More than a third of New Zealand SMEs have improved the position of their business over the last 4 years and feel confident in the economy moving forward, but that has not increased the likelihood of them investing in or growing their business, a new survey has found.
The 2015 Westpac Grow New Zealand report, completed online by 1,200 SMEs ranging in size from $250,000 to $5 million in turnover, gives insights into local businesses views on the economy, future plans for their business, and their use of digital technology.
The results were then compared to the results of the 2011 Grow New Zealand report.
Growth up, tough times down, investing flat
Just over 30% of the SMEs surveyed said they have experienced positive growth, up 12% on 2011, while those who were experiencing tough times have dropped 6% to 20%.
However, the improved economic position did not change investment intentions with little to no change around expanding businesses, maintaining the size of the business, or looking to sell.
And although 42% of SMEs intend to invest in their business, fewer SMEs than 4 years ago are looking to invest in their business over the next 3 years by developing new products, increasing sales, increasing marketing, or hiring staff.
So why the reluctance to grow?
This lack of enthusiasm for growth appears to be based around lifestyle goals, with 31% of respondents saying the biggest block to growth was their desire to maintain work/life balance or retire – a 10% increase on 2011.
“The economy is going better than 2011 and prospects are good,” says Westpac Chief Executive David McLean, “but for many SMEs the improved conditions are the cream on the lifestyle cake rather than looking to grow or expand.
“Trying to encourage our SME owners to invest for growth and to be bold is important to the country given their role in our economy.”
A lack of understanding and investment in digital
While SMEs have adopted digital technologies, one third said digital technology has had no impact over the last 5 years, and 27% expected it to have no impact over the next 5 years.
This means that few SMEs appear to have restructured their business to suit the new world, and are also not confident about securing the right staff to capitalise on it.
“In the United States, productivity gains have been made by altering business structures to suit the new technological reality,” commented Westpac Chief Economist Dominick Stephens. “There doesn't seem to be as much pressure for New Zealand firms to adapting quite as quickly.”

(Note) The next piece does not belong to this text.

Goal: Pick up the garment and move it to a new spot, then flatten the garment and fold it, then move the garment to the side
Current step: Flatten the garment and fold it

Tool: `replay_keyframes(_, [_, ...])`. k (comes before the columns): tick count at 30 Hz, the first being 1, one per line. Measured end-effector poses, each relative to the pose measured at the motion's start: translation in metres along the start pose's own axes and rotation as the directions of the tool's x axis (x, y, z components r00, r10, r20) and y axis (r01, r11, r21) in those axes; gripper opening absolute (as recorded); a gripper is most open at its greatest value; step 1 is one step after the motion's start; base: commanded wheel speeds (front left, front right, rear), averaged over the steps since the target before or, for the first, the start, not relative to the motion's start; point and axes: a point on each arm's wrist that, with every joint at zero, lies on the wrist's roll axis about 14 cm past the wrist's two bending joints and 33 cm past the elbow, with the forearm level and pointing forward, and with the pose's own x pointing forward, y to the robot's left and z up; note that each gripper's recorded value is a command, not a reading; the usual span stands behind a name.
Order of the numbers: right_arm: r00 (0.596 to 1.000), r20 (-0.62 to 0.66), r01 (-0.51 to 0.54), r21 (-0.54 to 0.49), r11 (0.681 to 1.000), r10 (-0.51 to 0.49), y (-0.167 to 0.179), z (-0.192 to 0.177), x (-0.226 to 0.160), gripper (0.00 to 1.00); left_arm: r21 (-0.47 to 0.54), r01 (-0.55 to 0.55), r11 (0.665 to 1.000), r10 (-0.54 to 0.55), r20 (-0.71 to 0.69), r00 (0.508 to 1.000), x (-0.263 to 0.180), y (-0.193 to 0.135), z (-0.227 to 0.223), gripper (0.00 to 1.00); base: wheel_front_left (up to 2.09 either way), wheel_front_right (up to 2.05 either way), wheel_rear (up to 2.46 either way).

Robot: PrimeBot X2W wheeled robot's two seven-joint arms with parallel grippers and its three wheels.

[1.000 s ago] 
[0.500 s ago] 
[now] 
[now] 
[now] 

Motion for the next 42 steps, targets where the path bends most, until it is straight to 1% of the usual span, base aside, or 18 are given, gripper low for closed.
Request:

Other findings on digital technology included that only:
- 10% of firms have hired new staff
- 14% have invested in education and training
- 11% have changed supplier
- 6% have changed a distribution process
- 8% have changed organisational structure
- 3% have laid off staff because of new digital technology
Results also showed the businesses are only using smartphones, tablets and social media in a rudimentary way, and 38% are unsure what is needed or how to obtain the right staff or training to use digital technologies.